Well came in at usual time today - 9am. Then it was striaght off to image my gel... er i left it over night and all the DNA had diffused out!! Apparently i should have stored the gel wrapped in cling film in the fridge! Oh well i will know next time! Gel ran fine, there was cut plasmid. Digested my PCR inserts and used alkaline phosphatase to remove phosphates from the vector so it wont religate (the insert did not get dephosphorylated therefore can get ligated into the plasmid - remember AMB!). Also because all our supervisors leave at 5 (they all get in REALLY early around 8ish) we have to leave at 5 as well..... I was allowed to run my gel until 5:30, Steve said he would wait, but i left to talk to marv and forgot about my gel, I think i was a few mins late, therefore Steve wasnt happy with me, and i got a ticking off. He had to be somewhere... he ended up leaving... opps!

Karen, Xiao and Marv went to Gloucester road for lunch, would have loved to join them BUT had to be back in labs early (30mins time). It was a really quick lunch without having to wait for EVERYONE to be ready....
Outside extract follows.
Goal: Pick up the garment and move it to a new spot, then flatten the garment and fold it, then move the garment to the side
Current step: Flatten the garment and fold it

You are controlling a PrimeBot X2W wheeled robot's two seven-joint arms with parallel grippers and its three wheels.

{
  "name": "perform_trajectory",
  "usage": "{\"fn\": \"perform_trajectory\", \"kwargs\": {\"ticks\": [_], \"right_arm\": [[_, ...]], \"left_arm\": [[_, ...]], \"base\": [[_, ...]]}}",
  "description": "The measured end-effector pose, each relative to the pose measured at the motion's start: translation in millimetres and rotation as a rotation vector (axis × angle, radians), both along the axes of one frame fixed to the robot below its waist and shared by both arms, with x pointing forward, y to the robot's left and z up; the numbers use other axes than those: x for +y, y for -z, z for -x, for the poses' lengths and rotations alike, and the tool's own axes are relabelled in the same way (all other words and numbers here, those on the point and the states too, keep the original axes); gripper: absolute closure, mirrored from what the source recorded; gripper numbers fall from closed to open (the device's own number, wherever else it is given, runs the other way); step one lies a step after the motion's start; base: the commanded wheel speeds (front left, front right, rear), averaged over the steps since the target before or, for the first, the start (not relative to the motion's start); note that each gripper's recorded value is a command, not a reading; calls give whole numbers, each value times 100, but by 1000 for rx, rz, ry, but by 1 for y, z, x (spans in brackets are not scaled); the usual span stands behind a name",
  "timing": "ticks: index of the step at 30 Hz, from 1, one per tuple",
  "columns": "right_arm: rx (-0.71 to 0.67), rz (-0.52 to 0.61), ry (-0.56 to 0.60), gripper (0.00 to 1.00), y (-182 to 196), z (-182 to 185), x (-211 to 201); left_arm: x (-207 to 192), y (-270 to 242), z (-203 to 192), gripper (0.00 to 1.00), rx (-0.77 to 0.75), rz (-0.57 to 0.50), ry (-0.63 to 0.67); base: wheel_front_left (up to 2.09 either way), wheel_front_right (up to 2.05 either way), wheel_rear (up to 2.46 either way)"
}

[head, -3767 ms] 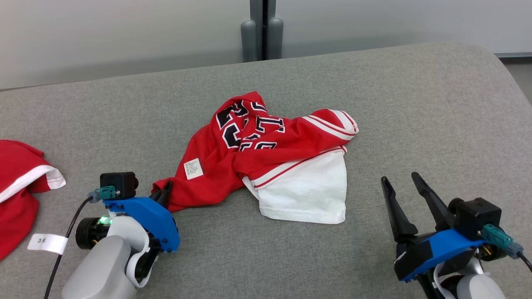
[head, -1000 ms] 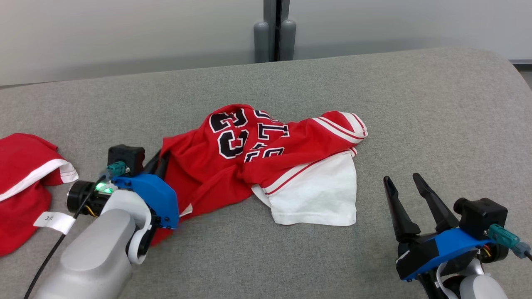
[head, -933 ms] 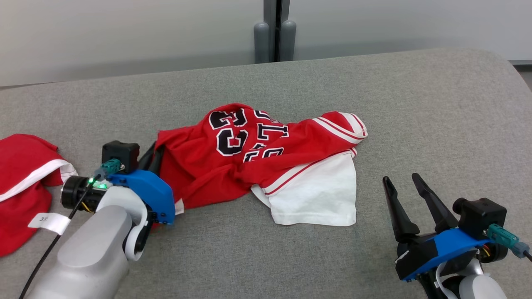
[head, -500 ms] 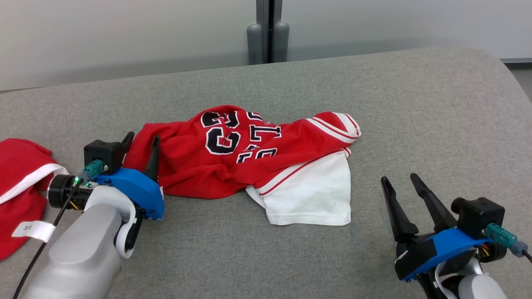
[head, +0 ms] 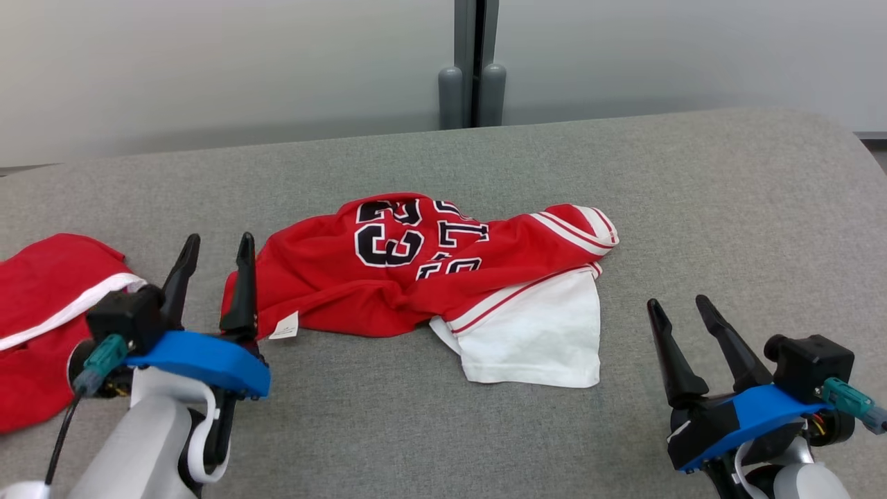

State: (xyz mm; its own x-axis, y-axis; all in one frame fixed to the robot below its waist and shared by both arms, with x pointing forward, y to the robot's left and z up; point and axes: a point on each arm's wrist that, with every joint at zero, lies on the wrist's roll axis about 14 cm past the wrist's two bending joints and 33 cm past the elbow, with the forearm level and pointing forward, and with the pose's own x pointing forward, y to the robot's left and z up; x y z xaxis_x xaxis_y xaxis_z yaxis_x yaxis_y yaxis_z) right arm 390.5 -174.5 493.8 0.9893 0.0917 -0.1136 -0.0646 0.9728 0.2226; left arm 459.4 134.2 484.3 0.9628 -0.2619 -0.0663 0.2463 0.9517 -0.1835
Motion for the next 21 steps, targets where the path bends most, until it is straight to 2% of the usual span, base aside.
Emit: {"fn": "perform_trajectory", "kwargs": {"ticks": [8, 12, 16, 21], "right_arm": [[-9, -4, -3, 0, -4, 4, 1], [1, -11, 6, 0, -1, 7, -2], [58, -3, -4, 0, 14, 8, 1], [201, 20, -43, 0, 46, 7, 9]], "left_arm": [[20, -22, 42, 0, -99, 63, -108], [25, -6, 66, 0, -62, 59, -140], [29, 5, 78, 0, -37, 38, -148], [33, 7, 79, 0, -35, 28, -160]], "base": [[0, 0, 0], [0, 0, 0], [0, 0, 0], [0, 0, 0]]}}
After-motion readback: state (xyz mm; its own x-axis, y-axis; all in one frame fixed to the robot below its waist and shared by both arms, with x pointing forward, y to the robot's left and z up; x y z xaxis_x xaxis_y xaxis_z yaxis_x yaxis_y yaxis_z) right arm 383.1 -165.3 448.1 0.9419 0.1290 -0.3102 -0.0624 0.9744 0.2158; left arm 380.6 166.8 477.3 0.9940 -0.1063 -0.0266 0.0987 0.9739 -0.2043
After lunch it was more running gels, and then exising the flourescent bands using a UV machine and scrapel and then extracting the DNA from the gel. I had a hige panick when i speced my DNA and found there was no reading! Nothing. What happened to my DNA. I was thinking just great, i dont make any mistakes and it all works, BUT during the important parts i muck up! I would have to repeat all this weeks worth of lab work!!!! I was not a happy bunny. I was advised to re-spec them, however before i did, Derek noticed that i was NOT using the UV cuvettes! Lol, THATS why there was no reading! When i came to specing them i had WAY too much DNA, so i had to dilute them down, otherwise i would be adding 0.03microlitres! Too small an amount! I am leaving the cut plasmid and insert to ligate at 4 degrees in the fridge overnight. Apparently the enzyme works best in room temp. BUT becasue of too much kinetic energy in room temp the insert and plasmid dont stay long tog. to get ligated. The best method is to use low temp overnight or 16 degrees for 2 hrs (compromise). Left at 5:30. And went stright home without going to comp room!